In even greater contrast to Holewinski/Lewis’ argument is a consortium of NGOs who argue weaponized drones should be banned altogether – whether or not they are used for targeted killings or for lawful military operations. This argument draws on a frame soup of arguments having to do with the psychological costs of “joystick warrioring,” the fear that drones make war easier, the slippery slope toward automated killing, the civilian body count problem, and the general public fear of “flying killer robots,” on top of the opprobrium against targeted killings that this movement shares with the mainstream human rights community. While I do not see this as a campaign that is likely to pick up speed among international elites and result in an actual drone ban anytime soon for several reasons, it is notable that for a large number of civil society organizations the key policy solution is to ban drones altogether rather than use them more lawfully.

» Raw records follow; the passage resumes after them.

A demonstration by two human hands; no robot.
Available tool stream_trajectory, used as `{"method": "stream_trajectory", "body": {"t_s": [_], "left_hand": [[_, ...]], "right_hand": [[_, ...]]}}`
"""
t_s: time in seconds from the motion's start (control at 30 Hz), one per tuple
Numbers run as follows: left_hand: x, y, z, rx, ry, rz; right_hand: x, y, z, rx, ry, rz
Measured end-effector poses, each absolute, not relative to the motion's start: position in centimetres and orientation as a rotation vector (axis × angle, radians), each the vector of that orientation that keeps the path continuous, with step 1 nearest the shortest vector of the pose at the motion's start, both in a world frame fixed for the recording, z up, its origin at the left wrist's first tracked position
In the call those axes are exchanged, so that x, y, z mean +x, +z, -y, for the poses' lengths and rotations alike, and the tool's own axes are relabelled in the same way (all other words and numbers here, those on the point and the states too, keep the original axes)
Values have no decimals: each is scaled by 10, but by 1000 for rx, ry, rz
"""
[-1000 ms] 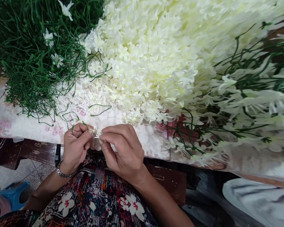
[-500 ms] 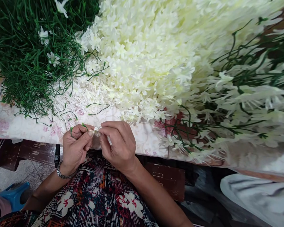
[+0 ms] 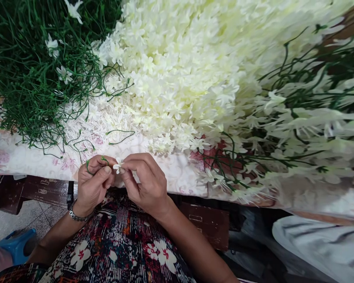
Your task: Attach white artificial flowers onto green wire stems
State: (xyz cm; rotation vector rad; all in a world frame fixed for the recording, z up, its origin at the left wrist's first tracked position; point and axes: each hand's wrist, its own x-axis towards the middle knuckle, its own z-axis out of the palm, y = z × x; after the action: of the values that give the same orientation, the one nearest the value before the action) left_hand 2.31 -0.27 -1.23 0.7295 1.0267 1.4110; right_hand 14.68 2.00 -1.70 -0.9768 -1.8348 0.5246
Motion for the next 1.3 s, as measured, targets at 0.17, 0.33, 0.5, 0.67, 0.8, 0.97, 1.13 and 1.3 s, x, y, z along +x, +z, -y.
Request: {"method": "stream_trajectory", "body": {"t_s": [0.17, 0.33, 0.5, 0.67, 0.8, 0.97, 1.13, 1.3], "left_hand": [[22, -11, 3, 674, 1323, -1045], [24, -11, 4, 682, 1326, -1016], [25, -11, 8, 761, 1363, -1065], [22, -11, 9, 746, 1456, -1069], [18, -11, 9, 780, 1465, -1111], [20, -13, 11, 849, 1504, -1119], [21, -14, 12, 902, 1497, -1180], [19, -11, 13, 905, 1412, -1202]], "right_hand": [[150, -13, -19, -895, 684, 1781], [148, -13, -18, -859, 797, 1714], [147, -11, -17, -852, 854, 1691], [156, -3, -21, -819, 956, 1842], [157, 3, -25, -908, 972, 1980], [149, 4, -24, -871, 848, 2002], [150, 2, -21, -876, 776, 2007], [153, -3, -21, -897, 828, 1945]]}}
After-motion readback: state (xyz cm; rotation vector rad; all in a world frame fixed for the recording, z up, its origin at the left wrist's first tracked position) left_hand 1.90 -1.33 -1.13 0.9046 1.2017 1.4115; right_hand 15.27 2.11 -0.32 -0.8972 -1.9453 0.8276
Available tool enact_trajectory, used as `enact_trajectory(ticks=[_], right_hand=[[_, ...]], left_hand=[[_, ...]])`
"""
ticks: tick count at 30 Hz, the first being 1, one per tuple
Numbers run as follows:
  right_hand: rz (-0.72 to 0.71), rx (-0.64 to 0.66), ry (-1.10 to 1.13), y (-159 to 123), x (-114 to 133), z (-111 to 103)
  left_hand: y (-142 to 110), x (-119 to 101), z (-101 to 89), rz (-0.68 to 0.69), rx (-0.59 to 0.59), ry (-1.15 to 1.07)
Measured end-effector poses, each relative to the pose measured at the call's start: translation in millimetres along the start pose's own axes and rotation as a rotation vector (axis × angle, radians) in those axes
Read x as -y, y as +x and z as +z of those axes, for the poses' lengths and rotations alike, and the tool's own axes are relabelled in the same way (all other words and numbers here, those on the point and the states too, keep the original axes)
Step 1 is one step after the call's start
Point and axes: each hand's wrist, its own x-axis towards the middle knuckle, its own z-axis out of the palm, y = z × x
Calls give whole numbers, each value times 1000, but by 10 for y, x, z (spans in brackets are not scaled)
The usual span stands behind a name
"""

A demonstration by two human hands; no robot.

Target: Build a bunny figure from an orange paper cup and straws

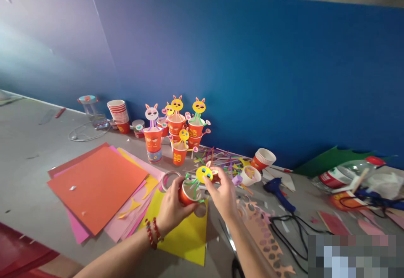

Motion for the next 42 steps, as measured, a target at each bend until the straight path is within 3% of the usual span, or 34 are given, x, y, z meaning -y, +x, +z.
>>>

In my view, all these arguments have some merit but the most important thing to focus on is the issue of extrajudicial killing, rather than the means used to do it, for two reasons. First, if the US ended its targeted killings policy this would effectively stop the use of weaponized drones in the war on terror, whereas the opposite is not the case; and it would effectively remove the CIA from involvement with drones. It would thus limit weaponized drones to use in regular armed conflicts that might arise in the future, and only at the hands of trained military personnel. If Holewinski and Lewis are right, this will drastically reduce civilian casualties from drones.

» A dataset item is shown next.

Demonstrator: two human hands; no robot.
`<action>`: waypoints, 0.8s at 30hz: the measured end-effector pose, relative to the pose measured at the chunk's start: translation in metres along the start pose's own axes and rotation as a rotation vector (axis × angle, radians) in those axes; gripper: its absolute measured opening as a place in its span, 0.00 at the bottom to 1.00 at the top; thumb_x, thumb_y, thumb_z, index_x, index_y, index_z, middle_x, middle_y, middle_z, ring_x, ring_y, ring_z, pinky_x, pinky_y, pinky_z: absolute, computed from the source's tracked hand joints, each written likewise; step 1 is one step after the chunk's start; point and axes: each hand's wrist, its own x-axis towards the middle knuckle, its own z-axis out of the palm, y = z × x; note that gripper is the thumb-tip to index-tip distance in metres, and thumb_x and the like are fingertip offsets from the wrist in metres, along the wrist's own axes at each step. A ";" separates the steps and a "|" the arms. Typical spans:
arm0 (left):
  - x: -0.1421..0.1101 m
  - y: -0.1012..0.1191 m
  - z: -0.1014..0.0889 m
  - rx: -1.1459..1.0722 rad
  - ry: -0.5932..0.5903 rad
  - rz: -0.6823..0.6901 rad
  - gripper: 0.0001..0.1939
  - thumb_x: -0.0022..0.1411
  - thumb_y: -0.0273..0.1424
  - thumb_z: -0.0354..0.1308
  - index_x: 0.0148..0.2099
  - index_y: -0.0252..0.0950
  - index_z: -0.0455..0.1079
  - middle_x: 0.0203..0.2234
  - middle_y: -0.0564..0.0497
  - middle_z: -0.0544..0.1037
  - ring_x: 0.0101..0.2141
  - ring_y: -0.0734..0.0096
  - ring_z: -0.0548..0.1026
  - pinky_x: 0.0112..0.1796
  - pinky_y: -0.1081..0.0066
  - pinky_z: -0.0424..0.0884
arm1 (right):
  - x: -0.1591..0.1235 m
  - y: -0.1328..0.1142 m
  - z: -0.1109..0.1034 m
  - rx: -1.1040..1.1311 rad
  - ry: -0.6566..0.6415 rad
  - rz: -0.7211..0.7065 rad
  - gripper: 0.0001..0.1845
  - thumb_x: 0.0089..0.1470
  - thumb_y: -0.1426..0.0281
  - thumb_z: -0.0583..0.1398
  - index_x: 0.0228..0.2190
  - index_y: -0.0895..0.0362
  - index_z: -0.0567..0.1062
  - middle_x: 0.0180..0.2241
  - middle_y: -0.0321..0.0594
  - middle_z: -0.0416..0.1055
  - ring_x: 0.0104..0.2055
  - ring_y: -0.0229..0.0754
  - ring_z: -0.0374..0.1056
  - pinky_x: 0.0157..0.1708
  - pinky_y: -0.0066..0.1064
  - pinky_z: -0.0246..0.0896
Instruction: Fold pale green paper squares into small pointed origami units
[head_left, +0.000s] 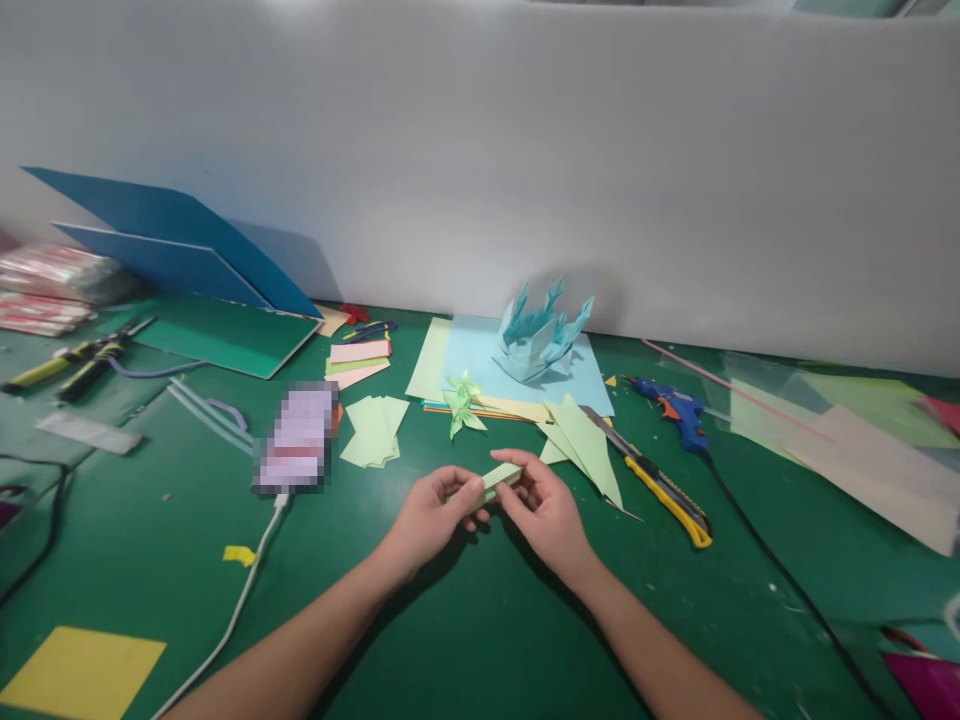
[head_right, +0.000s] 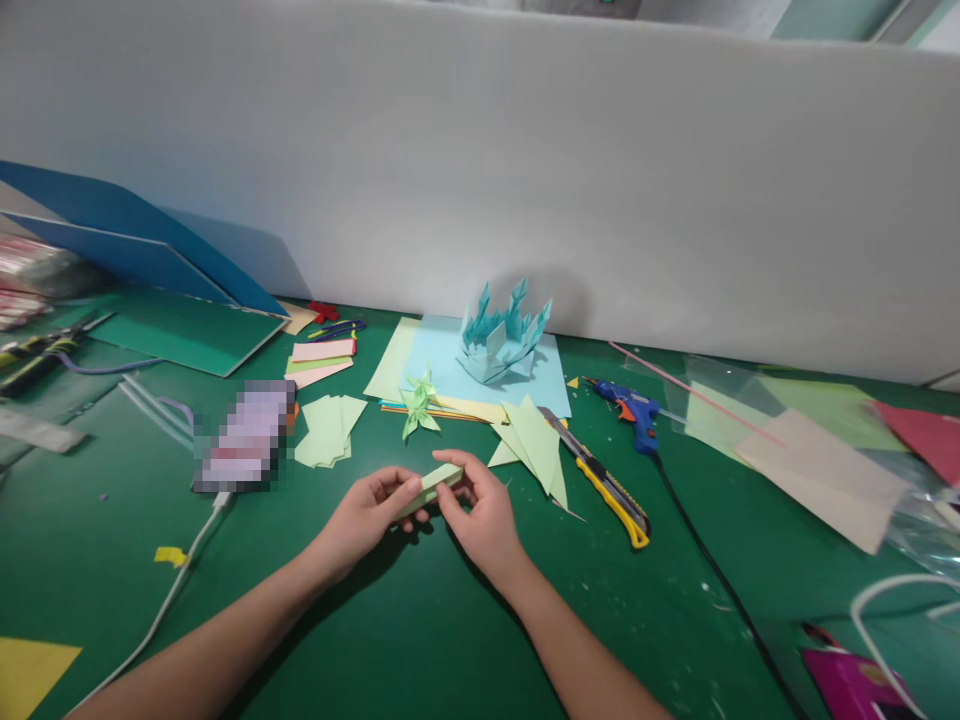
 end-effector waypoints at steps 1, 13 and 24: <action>0.000 0.000 0.000 -0.001 0.006 0.001 0.20 0.47 0.47 0.61 0.29 0.32 0.67 0.17 0.54 0.73 0.19 0.77 0.71 0.24 0.75 0.66 | -0.001 -0.001 0.001 -0.016 0.000 -0.005 0.14 0.49 0.69 0.57 0.40 0.57 0.71 0.29 0.38 0.70 0.25 0.36 0.66 0.26 0.27 0.66; -0.001 -0.004 0.000 -0.085 0.059 -0.026 0.19 0.47 0.44 0.63 0.27 0.33 0.65 0.16 0.56 0.72 0.17 0.78 0.68 0.24 0.75 0.65 | -0.003 -0.003 0.007 0.049 -0.057 0.005 0.15 0.50 0.69 0.56 0.41 0.56 0.70 0.29 0.38 0.69 0.25 0.36 0.66 0.26 0.27 0.66; -0.004 0.005 0.003 -0.179 0.046 -0.112 0.18 0.46 0.42 0.65 0.28 0.33 0.65 0.18 0.55 0.73 0.21 0.78 0.72 0.25 0.76 0.68 | -0.002 -0.005 0.006 -0.061 -0.014 -0.073 0.08 0.51 0.70 0.55 0.35 0.56 0.71 0.30 0.38 0.71 0.27 0.37 0.67 0.27 0.27 0.65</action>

Either of the other two approaches don’t really resolve the problem. The “minimize collateral damage” problem rests on the assumption that the only important civilian casualties here are those being hit accidentally, when civilians are being directly targeted by the US in violation of the laws of war and international human rights law. The “ban drones” argument acknowledges the problem of targeted killings, but ironically would allow targeted killings to proceed apace, with concomittant collateral damage, so long as they take place from manned aircraft or ground artillery. Only an approach that puts the blame on targeted killings rather than drones per se will solve the problem as the civilian-protection and anti-drone crowd see it.
In fact it is probably essential to de-link these two problems. The irony then is that the groups making the anti-targeted-killing argument are still making it through the lens of “drones” instead of “stop targeted killing” with drone strikes as but one pernicious example of a wider, more distinct problem. I find this strategy of engaging with the drone debate through drones rather than through the larger problem of which they are an example fascinating, and can’t really explain it. What are your thoughts?
Charli, is there a reason why weaponized drones should not be banned? Is the world a better place with them than it used to be without them? You may be right that a straight ban-drones campaign won’t “pick up speed among international elites” but if not, what does that say about international elites?
By this logic, is there any reason why every weapon should not be banned? In a bellicose world, however, the ethical dilemma is about regulating how violence is used so that it can still be used, but will be used in a way that minimises harm to certain categories of people (such as ‘noncombatants). The claim that drones are so essentially harmful that they cannot be so regulated — the only sound grounds for banning drones in particular — is pretty easily shown to be specious.
Frankly, Simon, I do not see why it would not be desirable to ban all weapons beyond a minimum needed to maintain social order. Even if, in a divided world, military forces are needed to maintain international order, I do not see a compelling need for weaponized drones.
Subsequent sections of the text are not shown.